§ Task statement
Below are some records. Say how many of their lines contain the string "plastic", and give nothing but the number.

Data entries
BEGIN
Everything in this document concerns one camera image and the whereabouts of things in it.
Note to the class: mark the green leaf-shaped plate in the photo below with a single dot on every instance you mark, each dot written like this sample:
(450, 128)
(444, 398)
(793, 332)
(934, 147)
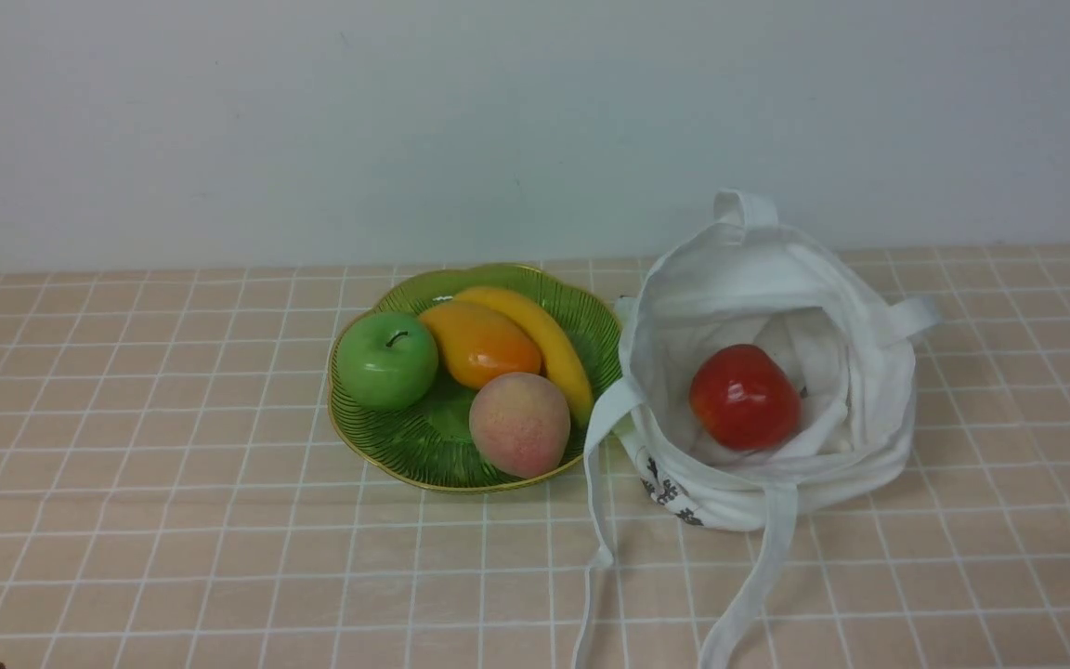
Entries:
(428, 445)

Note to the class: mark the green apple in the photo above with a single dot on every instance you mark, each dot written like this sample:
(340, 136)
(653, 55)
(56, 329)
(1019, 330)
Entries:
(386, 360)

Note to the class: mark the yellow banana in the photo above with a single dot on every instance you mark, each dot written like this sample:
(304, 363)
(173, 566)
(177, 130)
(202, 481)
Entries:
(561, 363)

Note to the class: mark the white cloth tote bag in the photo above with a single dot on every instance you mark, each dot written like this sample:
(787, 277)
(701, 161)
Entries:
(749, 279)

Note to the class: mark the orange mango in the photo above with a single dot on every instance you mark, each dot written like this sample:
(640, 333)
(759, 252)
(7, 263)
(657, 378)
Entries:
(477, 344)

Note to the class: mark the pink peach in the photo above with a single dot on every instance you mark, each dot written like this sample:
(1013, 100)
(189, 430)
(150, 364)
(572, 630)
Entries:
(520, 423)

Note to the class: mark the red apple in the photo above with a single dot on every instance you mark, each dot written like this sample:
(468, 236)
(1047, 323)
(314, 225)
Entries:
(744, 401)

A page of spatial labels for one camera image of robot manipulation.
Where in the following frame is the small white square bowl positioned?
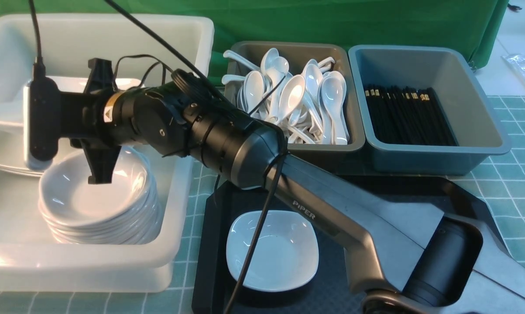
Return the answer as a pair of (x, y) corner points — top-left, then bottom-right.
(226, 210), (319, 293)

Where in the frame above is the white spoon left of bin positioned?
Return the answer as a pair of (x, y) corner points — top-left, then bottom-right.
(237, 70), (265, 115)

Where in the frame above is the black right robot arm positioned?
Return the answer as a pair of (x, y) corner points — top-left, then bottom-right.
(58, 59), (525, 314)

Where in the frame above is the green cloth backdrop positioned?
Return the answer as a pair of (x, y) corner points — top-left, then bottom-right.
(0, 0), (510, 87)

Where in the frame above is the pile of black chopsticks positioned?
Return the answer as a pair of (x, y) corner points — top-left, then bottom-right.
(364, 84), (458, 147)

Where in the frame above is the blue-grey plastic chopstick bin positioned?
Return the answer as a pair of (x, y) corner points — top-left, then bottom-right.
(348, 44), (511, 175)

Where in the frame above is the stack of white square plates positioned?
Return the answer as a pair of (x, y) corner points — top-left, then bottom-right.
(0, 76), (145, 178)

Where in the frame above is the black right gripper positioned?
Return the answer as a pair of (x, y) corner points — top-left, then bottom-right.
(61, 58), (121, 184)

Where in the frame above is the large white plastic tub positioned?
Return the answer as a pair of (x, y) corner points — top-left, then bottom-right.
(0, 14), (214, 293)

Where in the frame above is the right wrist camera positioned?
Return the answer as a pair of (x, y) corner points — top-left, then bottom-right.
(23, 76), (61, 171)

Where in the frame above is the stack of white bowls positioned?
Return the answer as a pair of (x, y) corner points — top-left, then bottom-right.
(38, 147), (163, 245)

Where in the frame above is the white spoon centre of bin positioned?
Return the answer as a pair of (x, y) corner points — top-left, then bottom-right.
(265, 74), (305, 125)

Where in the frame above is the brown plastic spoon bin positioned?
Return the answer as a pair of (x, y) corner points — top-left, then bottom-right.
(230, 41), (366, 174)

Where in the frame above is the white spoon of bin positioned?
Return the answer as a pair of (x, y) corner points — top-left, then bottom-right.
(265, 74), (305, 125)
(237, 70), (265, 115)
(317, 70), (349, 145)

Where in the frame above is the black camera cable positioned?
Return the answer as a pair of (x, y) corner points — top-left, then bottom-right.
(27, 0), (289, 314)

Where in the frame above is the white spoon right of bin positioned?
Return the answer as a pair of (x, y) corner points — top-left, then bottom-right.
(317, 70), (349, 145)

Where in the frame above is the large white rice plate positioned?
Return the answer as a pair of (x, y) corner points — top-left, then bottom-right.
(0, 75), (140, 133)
END
BEGIN
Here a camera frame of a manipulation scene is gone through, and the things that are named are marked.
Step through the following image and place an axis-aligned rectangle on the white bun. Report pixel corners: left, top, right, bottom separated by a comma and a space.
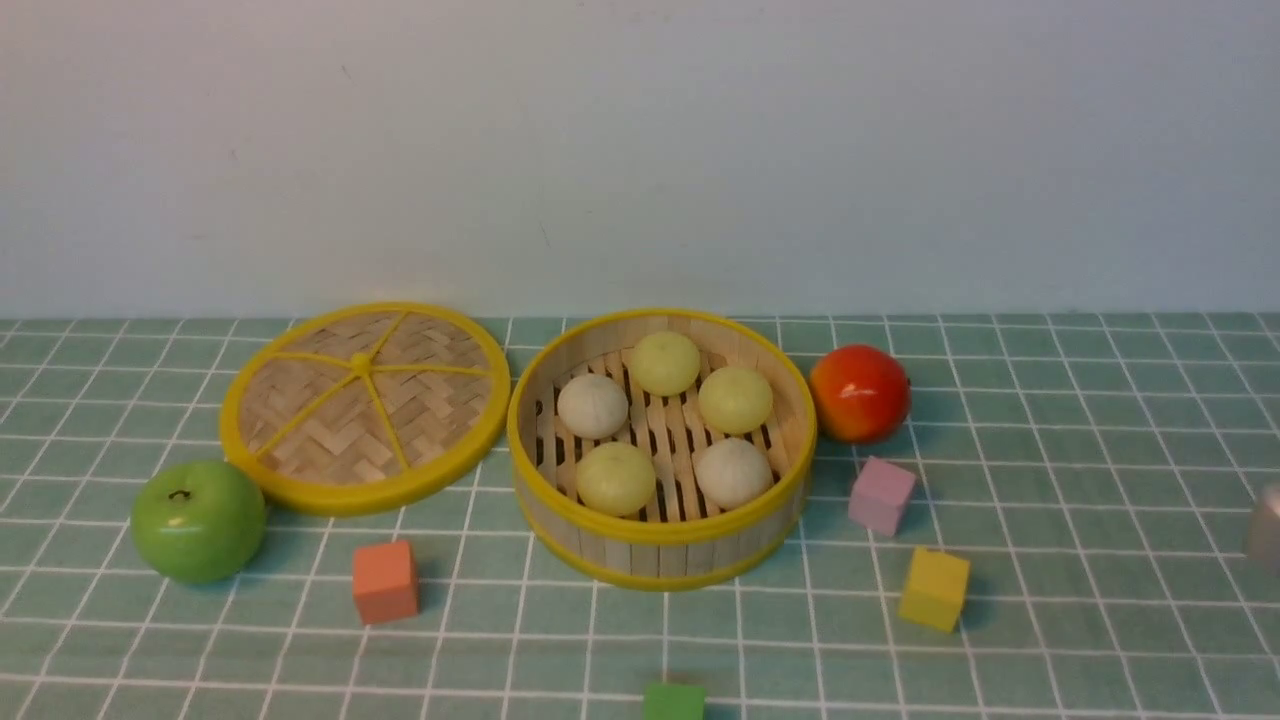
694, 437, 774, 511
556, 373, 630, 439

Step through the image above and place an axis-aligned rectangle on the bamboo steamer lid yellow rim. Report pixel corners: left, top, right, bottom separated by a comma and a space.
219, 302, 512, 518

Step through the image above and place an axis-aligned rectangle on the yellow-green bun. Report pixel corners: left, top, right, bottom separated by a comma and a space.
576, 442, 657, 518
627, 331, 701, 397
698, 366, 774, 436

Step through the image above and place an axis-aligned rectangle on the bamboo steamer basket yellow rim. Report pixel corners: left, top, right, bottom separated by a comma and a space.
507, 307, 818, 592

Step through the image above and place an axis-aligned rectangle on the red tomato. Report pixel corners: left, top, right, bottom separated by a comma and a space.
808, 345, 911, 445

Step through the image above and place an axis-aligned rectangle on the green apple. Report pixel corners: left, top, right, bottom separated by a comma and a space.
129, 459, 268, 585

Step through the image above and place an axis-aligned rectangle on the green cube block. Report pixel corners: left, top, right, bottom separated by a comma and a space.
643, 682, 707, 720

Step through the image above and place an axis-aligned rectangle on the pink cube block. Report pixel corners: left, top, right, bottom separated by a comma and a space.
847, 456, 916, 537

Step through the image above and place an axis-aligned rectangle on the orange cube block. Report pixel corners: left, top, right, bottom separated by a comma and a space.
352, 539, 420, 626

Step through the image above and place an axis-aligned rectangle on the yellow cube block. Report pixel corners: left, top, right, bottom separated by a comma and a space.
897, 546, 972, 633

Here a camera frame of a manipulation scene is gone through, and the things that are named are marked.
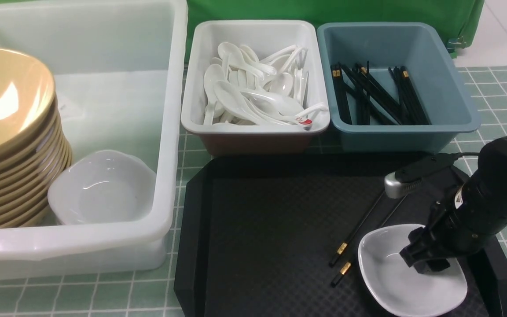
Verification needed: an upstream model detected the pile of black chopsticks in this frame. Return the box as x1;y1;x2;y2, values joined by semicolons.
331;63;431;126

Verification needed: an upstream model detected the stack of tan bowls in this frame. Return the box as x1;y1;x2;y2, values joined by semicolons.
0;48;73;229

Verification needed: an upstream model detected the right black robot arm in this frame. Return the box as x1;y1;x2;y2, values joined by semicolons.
END
§ Result below
3